Description of the task → Copy each line below that includes "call".

Input data →
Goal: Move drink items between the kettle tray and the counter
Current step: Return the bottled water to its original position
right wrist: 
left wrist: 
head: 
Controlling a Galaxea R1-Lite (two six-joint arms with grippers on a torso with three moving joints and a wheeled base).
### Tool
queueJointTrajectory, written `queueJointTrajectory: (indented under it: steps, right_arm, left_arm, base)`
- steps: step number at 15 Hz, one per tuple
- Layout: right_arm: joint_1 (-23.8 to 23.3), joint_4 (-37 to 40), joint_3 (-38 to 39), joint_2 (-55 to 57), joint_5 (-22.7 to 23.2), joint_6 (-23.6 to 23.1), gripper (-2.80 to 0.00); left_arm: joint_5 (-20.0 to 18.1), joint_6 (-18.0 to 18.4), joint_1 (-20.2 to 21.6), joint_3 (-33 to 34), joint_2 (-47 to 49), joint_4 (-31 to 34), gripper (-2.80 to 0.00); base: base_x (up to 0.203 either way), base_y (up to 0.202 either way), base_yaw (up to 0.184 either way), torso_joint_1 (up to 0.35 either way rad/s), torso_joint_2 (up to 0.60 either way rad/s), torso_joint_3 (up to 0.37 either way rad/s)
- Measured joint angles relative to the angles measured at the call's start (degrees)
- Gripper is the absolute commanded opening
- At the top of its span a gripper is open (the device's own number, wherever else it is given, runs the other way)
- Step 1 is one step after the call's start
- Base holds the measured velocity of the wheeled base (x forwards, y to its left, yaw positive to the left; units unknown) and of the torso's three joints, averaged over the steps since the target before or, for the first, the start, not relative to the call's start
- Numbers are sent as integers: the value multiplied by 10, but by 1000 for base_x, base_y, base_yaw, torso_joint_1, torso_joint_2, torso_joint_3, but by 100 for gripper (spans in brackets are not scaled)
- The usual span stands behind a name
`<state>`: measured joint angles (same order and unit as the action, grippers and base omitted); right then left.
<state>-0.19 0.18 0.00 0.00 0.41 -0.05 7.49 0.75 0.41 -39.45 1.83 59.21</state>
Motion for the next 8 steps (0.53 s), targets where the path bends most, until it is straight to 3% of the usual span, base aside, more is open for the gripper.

Task response →
- Measured joint angles relative to the angles measured at the call's start (degrees)
- Step 1 is one step after the call's start
- Base holds the measured velocity of the wheeled base (x forwards, y to its left, yaw positive to the left; units unknown) and of the torso's three joints, averaged over the steps since the target before or, for the first, the start, not relative to the call's start

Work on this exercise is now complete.